JPH0555952B2 - - Google Patents

Description

DETAILED DESCRIPTION OF THE INVENTION [Field of Industrial Application] The present invention relates to a floating head support mechanism used in a magnetic disk device.

[Conventional technology]

Generally, a floating head slider, which is a dynamic pressure type gas bearing, is used as a magnetic head in a magnetic disk device. With the increase in capacity and density of magnetic disk devices, the floating amount of floating head sliders has become extremely small, and currently submicron order sliders are in practical use. The floating head slider maintains its floating amount stably and travels against the runout of a magnetic disk medium rotating at high speed and minute protrusions on the surface of the medium due to machining, thereby increasing the reliability of the device. It is supported by a gimbal spring, which is an extremely flexible spring that does not restrict the free movement of the floating head slider. Generally, a suspension spring is connected to the gimbal spring, which has the role of applying a load to the floating head slider and supporting the floating head slider.

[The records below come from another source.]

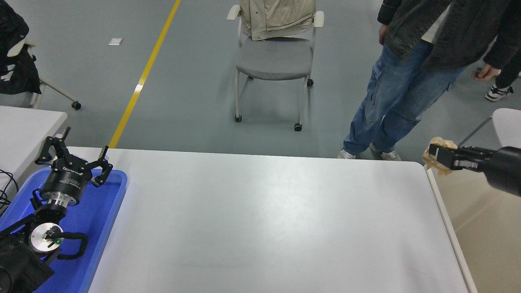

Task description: Clean the table surface

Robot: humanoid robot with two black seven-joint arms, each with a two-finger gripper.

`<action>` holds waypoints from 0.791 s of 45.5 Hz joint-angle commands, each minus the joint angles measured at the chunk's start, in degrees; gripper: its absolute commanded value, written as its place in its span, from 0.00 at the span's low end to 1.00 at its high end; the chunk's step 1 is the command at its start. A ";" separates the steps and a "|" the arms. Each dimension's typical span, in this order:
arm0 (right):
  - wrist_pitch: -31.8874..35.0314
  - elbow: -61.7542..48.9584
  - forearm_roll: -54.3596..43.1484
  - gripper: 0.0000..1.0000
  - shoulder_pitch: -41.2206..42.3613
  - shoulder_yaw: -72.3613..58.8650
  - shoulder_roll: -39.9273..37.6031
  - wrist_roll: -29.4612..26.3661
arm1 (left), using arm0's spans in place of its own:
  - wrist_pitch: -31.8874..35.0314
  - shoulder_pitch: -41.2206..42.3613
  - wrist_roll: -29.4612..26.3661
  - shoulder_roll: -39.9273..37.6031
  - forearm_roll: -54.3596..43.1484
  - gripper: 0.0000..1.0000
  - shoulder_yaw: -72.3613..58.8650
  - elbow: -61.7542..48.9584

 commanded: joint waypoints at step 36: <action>-8.07 -65.61 17.94 0.00 -30.94 1.34 31.46 9.26 | -0.01 0.00 0.00 0.00 0.00 1.00 0.00 0.00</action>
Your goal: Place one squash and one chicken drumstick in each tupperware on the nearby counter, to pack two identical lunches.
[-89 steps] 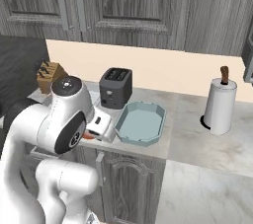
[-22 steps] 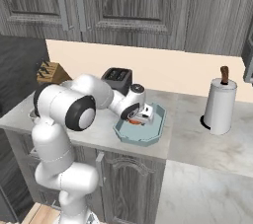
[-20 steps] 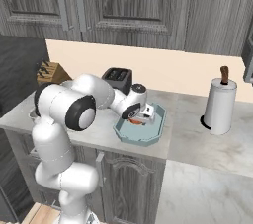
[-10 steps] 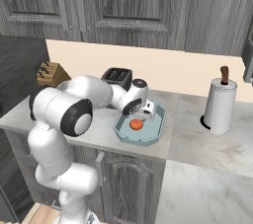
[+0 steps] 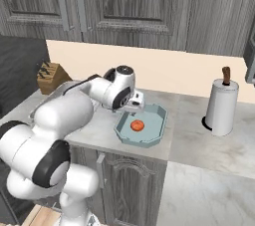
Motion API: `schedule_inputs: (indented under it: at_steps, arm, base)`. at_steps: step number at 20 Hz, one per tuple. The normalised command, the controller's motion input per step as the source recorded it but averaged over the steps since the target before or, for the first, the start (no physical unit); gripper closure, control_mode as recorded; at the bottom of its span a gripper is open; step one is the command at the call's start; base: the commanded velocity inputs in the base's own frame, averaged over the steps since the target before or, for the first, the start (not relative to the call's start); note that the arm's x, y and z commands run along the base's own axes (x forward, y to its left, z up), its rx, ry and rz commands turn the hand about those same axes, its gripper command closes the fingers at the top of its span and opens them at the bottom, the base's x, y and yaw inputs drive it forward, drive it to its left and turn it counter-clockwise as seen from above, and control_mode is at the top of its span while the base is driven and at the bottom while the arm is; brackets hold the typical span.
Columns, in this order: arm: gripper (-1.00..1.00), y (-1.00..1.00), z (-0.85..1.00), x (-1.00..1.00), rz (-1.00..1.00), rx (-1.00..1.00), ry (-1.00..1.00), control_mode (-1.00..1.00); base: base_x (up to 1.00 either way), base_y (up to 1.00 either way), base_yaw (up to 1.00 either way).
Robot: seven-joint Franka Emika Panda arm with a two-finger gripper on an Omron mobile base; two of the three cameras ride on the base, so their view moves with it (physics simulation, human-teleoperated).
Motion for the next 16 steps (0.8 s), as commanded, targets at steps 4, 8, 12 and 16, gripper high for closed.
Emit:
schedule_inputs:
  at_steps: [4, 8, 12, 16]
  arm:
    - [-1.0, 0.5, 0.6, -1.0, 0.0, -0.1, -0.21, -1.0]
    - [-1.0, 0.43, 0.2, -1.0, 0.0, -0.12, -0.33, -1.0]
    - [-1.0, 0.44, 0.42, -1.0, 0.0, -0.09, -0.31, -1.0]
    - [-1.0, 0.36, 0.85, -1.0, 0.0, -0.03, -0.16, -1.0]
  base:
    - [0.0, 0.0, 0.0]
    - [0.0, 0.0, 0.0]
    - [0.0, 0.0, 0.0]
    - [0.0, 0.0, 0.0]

FIG. 5 is a perspective view showing a conventional floating head support mechanism, in which 7 is a floating head slider, 2 is a gimbal spring, and 3 is a suspension spring. The suspension spring 3 is connected to an actuator mechanism (not shown) for positioning the slider, and the floating head support mechanism is positioned at a desired track on the surface of the magnetic disk medium at high speed. floating head slider 7
A high pressure is generated between the head slider 7 and the magnetic disk medium due to the hydrodynamic action of air during operation of the device, and as a result, the floating head slider 7 floats above the surface of the magnetic disk medium, but the amount of levitation is maintained at an optimum level. Therefore, an appropriate load is applied to the floating head slider 7 by the tension bending effect of the suspension spring 3.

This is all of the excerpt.